Today is a historical day to me for my mom gave me the sign to never tell her about my sexual orientation. It’s a day I will never forget So I was on a women’s beach with my family and there was this lifeguard (a female of course) who hit on me bluntly in front of everyone and particularly in front of my mom and aunts. She sounded like a lesbian to me but I took her as a nice lifeguard who is trying to make friends.
However, as my mother noticed the approaches of the girl, the way she started “ghannijing” me and getting closer to me, she and my aunt suddenly came to me and asked me to get out of the pool. And so I did with a questioning face! Here comes the weird and funny part; when I asked them why did you ask me to get out of the pool my mom answered with fear:

What if she is a lesbian, ya mama shakla lesbian hay!

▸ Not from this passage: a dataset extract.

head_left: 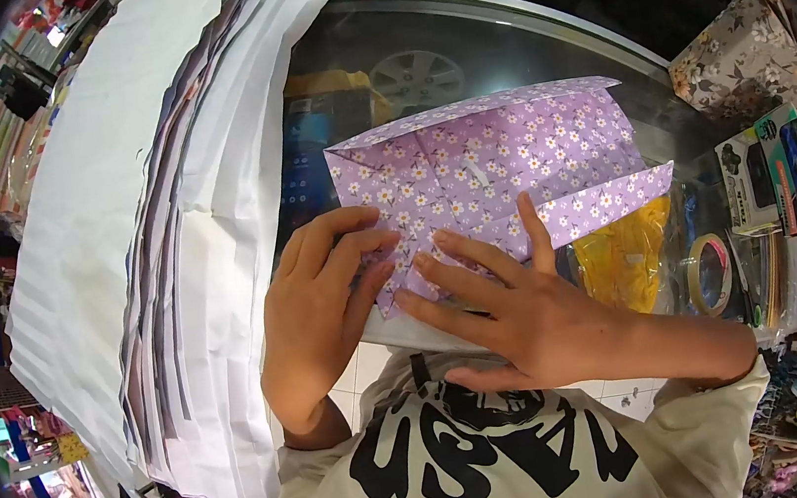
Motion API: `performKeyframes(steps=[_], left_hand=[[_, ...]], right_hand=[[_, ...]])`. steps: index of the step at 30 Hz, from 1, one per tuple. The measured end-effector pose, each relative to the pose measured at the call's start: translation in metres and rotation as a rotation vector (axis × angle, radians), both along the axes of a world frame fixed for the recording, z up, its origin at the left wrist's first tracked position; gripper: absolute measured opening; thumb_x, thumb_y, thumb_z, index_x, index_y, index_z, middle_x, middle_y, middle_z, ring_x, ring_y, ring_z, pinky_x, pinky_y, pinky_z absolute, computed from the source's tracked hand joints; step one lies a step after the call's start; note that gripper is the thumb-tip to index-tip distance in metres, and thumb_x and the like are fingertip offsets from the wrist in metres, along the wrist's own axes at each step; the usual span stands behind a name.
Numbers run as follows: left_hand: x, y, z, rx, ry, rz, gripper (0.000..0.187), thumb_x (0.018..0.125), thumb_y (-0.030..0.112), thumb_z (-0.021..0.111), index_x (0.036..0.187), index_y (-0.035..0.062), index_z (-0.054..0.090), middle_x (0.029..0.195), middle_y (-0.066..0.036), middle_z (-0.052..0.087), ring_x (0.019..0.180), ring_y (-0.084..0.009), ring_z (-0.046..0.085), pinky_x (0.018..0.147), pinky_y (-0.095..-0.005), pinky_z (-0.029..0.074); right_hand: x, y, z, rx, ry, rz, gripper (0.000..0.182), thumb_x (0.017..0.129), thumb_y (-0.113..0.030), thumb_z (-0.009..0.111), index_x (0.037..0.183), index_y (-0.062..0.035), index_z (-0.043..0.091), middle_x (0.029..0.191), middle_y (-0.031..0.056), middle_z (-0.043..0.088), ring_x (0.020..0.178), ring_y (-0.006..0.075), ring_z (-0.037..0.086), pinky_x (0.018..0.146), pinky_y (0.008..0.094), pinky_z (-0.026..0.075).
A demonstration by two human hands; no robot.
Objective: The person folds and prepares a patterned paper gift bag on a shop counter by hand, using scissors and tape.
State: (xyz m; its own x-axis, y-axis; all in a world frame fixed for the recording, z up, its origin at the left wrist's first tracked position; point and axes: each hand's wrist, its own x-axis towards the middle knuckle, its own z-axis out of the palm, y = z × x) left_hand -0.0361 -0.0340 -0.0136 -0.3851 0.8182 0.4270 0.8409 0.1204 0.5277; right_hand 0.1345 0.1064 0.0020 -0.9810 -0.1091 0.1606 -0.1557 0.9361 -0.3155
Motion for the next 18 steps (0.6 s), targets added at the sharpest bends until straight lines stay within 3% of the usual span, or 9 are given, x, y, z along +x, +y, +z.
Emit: performKeyframes(steps=[7,10,18], left_hand=[[-0.0006,0.0005,0.0004,0.002,0.010,-0.008,0.021,0.081,0.007,0.070,0.101,0.0080,0.066,0.112,-0.006,0.062,0.100,-0.0289,0.060,0.083,-0.0375,0.049],[-0.0017,0.0009,-0.0003,0.005,0.012,-0.012,0.021,0.081,0.007,0.070,0.101,0.0080,0.067,0.111,-0.006,0.063,0.100,-0.0292,0.060,0.084,-0.0377,0.048],[-0.0019,0.0017,0.0004,0.016,0.024,-0.041,0.024,0.081,0.003,0.067,0.104,0.0082,0.067,0.112,-0.009,0.062,0.101,-0.0304,0.059,0.085,-0.0383,0.047]], right_hand=[[-0.0016,0.0053,-0.0044,0.096,0.035,0.056,0.065,0.085,-0.047,0.064,0.139,-0.0128,0.049,0.136,0.0119,0.050,0.134,0.0327,0.041,0.102,0.0810,0.006],[-0.0011,0.0021,0.0004,-0.016,0.037,0.035,0.064,0.084,-0.048,0.064,0.137,-0.0147,0.051,0.136,0.0117,0.049,0.134,0.0338,0.041,0.102,0.0816,0.007],[-0.0043,0.0032,-0.0037,0.111,0.135,0.058,0.058,0.087,-0.044,0.061,0.134,-0.0112,0.052,0.126,0.0098,0.053,0.131,0.0337,0.044,0.104,0.0791,0.014]])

I laughed on the inside but I tried asking questions to know why my mother got terrified of the lifeguard (a girl) hitting on me. So I asked:

Why would you be afraid of lesbians, mom? Inno do they bite?!

Her answer was:

Everything not normal is terrifying to me and I don’t want you to talk to her again or be next to her.

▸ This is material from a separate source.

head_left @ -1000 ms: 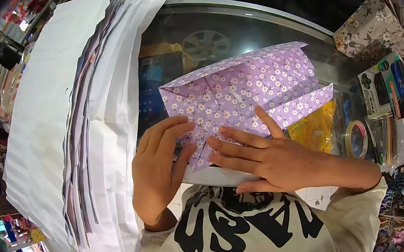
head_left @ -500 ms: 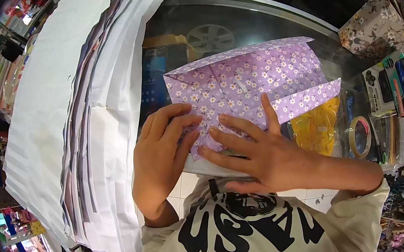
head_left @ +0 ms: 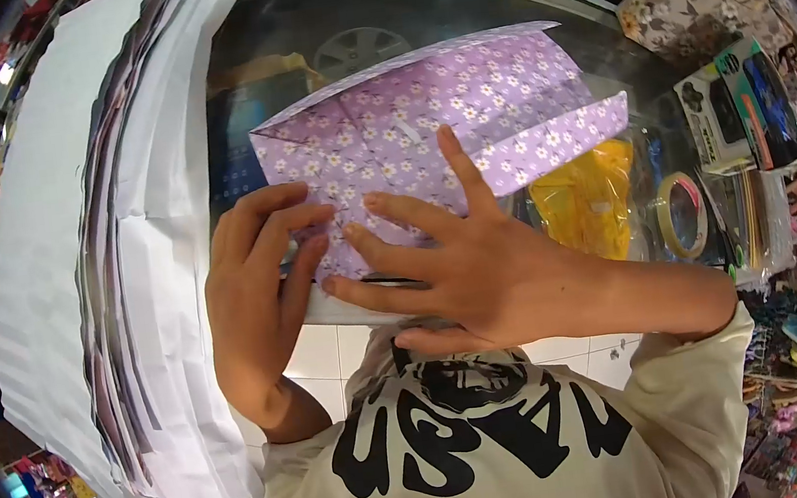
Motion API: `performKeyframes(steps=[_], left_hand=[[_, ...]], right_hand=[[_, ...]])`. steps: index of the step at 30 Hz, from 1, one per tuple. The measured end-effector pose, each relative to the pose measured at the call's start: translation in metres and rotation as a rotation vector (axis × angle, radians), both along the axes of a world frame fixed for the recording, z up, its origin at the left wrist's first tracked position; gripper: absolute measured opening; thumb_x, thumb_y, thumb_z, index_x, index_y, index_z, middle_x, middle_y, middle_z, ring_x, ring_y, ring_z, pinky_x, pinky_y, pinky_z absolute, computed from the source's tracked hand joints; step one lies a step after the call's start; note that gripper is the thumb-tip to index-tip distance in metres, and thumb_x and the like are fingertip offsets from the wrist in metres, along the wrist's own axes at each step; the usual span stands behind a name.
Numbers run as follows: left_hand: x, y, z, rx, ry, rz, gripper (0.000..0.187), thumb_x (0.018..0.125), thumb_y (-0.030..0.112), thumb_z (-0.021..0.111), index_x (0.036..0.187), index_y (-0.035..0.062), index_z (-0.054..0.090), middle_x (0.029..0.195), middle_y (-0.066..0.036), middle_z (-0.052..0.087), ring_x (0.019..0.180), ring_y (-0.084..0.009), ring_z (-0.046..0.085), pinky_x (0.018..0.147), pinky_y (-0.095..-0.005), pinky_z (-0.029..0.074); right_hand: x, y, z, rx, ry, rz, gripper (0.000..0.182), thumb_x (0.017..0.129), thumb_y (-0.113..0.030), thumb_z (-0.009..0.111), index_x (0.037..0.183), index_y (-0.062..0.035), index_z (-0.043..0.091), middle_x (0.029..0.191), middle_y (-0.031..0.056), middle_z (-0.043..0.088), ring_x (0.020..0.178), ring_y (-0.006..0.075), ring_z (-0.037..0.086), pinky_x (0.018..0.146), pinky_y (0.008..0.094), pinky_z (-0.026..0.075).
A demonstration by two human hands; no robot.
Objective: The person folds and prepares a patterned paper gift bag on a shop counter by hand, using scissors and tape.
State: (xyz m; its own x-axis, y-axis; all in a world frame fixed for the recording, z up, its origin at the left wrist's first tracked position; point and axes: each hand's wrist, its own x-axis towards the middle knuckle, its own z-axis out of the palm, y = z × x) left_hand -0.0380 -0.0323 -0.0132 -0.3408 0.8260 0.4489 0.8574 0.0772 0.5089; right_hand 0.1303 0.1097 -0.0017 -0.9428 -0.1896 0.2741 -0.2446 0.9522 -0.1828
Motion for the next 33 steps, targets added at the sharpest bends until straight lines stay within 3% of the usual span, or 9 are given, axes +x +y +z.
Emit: performKeyframes(steps=[3,6,9,21,24,27,30,31,33], left_hand=[[0.005,0.000,-0.001,0.038,-0.021,0.015,0.026,0.082,0.004,0.066,0.107,0.0095,0.068,0.120,-0.008,0.062,0.110,-0.0298,0.058,0.090,-0.0387,0.047],[0.006,-0.003,0.004,-0.009,0.333,-0.072,0.025,0.083,0.007,0.065,0.108,0.0098,0.068,0.130,-0.008,0.060,0.123,-0.0282,0.054,0.098,-0.0392,0.046],[0.013,-0.010,-0.001,-0.070,0.270,-0.177,0.034,0.085,0.009,0.062,0.118,0.0103,0.066,0.132,-0.008,0.060,0.125,-0.0264,0.055,0.102,-0.0411,0.044],[0.023,-0.013,-0.007,-0.089,0.155,-0.200,0.034,0.086,0.007,0.064,0.121,0.0082,0.065,0.137,-0.014,0.055,0.126,-0.0308,0.054,0.104,-0.0456,0.043],[0.027,-0.012,-0.001,-0.059,0.084,-0.190,0.039,0.085,0.013,0.067,0.123,0.0068,0.063,0.144,-0.018,0.046,0.133,-0.0345,0.046,0.108,-0.0478,0.038],[0.041,-0.007,0.013,-0.200,0.381,-0.114,0.057,0.086,0.032,0.068,0.132,0.0015,0.054,0.148,-0.022,0.039,0.139,-0.0367,0.036,0.112,-0.0500,0.030],[0.057,-0.003,0.008,-0.333,0.248,-0.250,0.085,0.087,0.056,0.058,0.145,-0.0033,0.035,0.152,-0.026,0.032,0.143,-0.0391,0.029,0.115,-0.0537,0.022],[0.061,-0.002,0.003,-0.305,0.289,-0.208,0.093,0.083,0.063,0.057,0.141,-0.0071,0.037,0.150,-0.025,0.035,0.143,-0.0348,0.030,0.115,-0.0500,0.025],[0.060,-0.003,0.001,-0.323,0.268,-0.212,0.099,0.082,0.066,0.056,0.143,-0.0076,0.033,0.151,-0.027,0.032,0.142,-0.0379,0.031,0.114,-0.0526,0.025]], right_hand=[[0.005,0.002,-0.004,-0.017,0.002,0.024,0.061,0.087,-0.043,0.061,0.135,-0.0078,0.051,0.131,0.0111,0.052,0.134,0.0330,0.041,0.109,0.0747,0.011],[0.014,0.008,-0.001,-0.054,-0.117,0.006,0.062,0.092,-0.045,0.054,0.142,-0.0089,0.044,0.144,0.0103,0.045,0.144,0.0331,0.027,0.109,0.0734,0.000],[0.020,0.013,0.000,-0.023,-0.142,0.011,0.066,0.093,-0.047,0.054,0.142,-0.0042,0.043,0.148,0.0109,0.041,0.148,0.0312,0.018,0.109,0.0724,-0.004],[0.057,0.019,0.018,0.115,-0.268,-0.240,0.076,0.091,-0.059,0.050,0.149,-0.0124,0.035,0.158,0.0088,0.027,0.148,0.0293,0.019,0.113,0.0648,0.000],[0.056,0.018,0.011,0.072,-0.252,-0.248,0.073,0.093,-0.059,0.046,0.146,-0.0100,0.039,0.155,0.0087,0.031,0.147,0.0264,0.021,0.113,0.0644,0.004],[0.056,0.017,0.010,0.059,-0.260,-0.255,0.073,0.093,-0.060,0.045,0.147,-0.0099,0.038,0.155,0.0086,0.031,0.147,0.0262,0.020,0.113,0.0647,0.003],[0.057,0.019,0.010,0.023,-0.278,-0.252,0.074,0.094,-0.060,0.044,0.148,-0.0100,0.036,0.156,0.0079,0.030,0.148,0.0250,0.019,0.114,0.0648,0.002],[0.057,0.021,0.008,-0.003,-0.285,-0.247,0.074,0.094,-0.060,0.043,0.148,-0.0102,0.035,0.157,0.0075,0.029,0.148,0.0243,0.019,0.114,0.0647,0.001],[0.059,0.028,0.010,-0.005,-0.306,-0.268,0.074,0.094,-0.060,0.043,0.149,-0.0114,0.034,0.158,0.0058,0.027,0.148,0.0229,0.019,0.114,0.0645,0.000]])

But this girl never stopped trying to talk to me. So my mother got even more terrified and confessed:

My heart beats so fast from fear every time she talks to you

And so I finally got the sign from my own mother showing how I should never tell her about her daughter being a lesbian, about the truth under my skin, about who I really am and about who I am proud of being. I felt the disappointment, the fear and the irony. I was disappointed because I never imagined people were afraid of lesbians, I mean what are they, terrorists?!?! I was disappointed because it came from my mom, the sign I’ve been waiting for, came out as a negative one. I always wanted to tell you, mom, but after today, I can never imagine telling you, maybe you would be scared of me. I felt scared too, because I kind of defended lesbians, and myself indirectly, while my mother was looking at me with these skeptical eyes of hers, so now I have to watch out for every step so she wouldn’t notice. What a shame it is to be hiding from who you really are and how shameful it feels not to be able to loudly defend women and myself in front of the woman who brought me to this world! The irony was that my mother never got scared when a guy talked to me, I mean if the lifeguard was a guy, would she react the same way? Are lesbians so abnormal in her eyes to the level of preferring a guy hitting on me instead of a girl? And she always refused for me to have a boyfriend (before I even discovered that I’m a lesbian). I hope my experience is a lesson for people to never out until their parents give them the positive safe sign. I wish my mother gave me the sign I’ve been waiting for since 3 years, but she left me highly and deeply disappointed.